Would you pull out every line of the material that contains the string "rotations"?
==========
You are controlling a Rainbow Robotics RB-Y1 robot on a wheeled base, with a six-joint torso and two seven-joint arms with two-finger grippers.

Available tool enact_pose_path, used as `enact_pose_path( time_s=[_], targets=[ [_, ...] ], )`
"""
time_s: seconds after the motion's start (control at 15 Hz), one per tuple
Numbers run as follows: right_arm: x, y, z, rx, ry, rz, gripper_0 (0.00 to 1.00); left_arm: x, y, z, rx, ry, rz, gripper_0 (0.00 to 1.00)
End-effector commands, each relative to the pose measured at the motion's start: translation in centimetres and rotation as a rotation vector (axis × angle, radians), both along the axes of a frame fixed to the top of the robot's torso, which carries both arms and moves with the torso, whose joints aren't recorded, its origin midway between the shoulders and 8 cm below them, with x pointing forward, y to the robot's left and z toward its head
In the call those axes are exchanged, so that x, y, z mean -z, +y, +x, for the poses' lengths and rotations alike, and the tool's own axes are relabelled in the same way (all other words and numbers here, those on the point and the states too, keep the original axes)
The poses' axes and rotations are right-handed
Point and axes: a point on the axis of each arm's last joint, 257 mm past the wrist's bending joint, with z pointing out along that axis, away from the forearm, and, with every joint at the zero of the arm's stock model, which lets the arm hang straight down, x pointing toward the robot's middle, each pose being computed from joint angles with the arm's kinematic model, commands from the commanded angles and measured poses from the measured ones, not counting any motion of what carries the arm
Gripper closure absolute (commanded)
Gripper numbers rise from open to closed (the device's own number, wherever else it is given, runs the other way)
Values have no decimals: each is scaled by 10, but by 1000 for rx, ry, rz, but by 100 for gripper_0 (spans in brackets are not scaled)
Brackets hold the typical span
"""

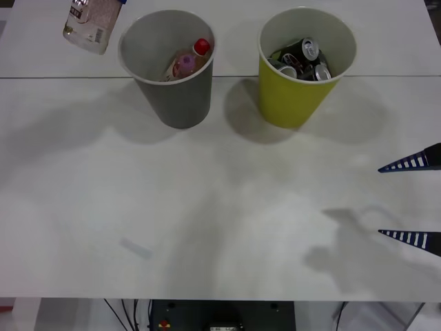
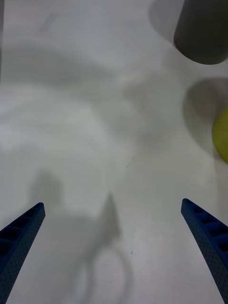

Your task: Put the can into the green bin and the plastic bottle into the gray bin

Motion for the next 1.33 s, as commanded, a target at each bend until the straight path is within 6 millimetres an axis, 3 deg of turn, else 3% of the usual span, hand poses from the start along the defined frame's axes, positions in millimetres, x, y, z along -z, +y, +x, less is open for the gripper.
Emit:
enact_pose_path(
  time_s=[0.07, 0.27, 0.53, 0.6, 0.67, 0.73, 0.8, 1.07, 1.33],
  targets=[
    [0, 0, 0, 0, 0, 0, 0, -4, -28, 13, 11, -11, -2, 100],
    [0, 0, 0, 0, 0, 0, 0, 2, -53, 24, 17, -11, 16, 100],
    [0, 0, 0, 0, 0, 0, 0, 7, -69, 27, 26, 3, 7, 98],
    [0, 0, 0, 0, 0, 0, 0, 8, -70, 27, 29, 4, 7, 88],
    [0, 0, 0, 0, 0, 0, 0, 9, -72, 27, 35, 1, 9, 61],
    [0, 0, 0, 0, 0, 0, 0, 9, -73, 27, 47, -7, 18, 6],
    [0, 0, 0, 0, 0, 0, 0, 9, -73, 27, 47, -7, 18, 0],
    [0, 0, 0, 0, 0, 0, 0, 7, -66, 22, 56, 6, 16, 0],
    [0, 0, 0, 0, 0, 0, 0, 8, -28, -1, 103, 40, 14, 0]
  ],
)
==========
-- Answer section --
In the call those axes are exchanged, so that x, y, z mean -z, +y, +x, for the poses' lengths and rotations alike, and the tool's own axes are relabelled in the same way (all other words and numbers here, those on the point and the states too, keep the original axes)
The poses' axes and rotations are right-handed

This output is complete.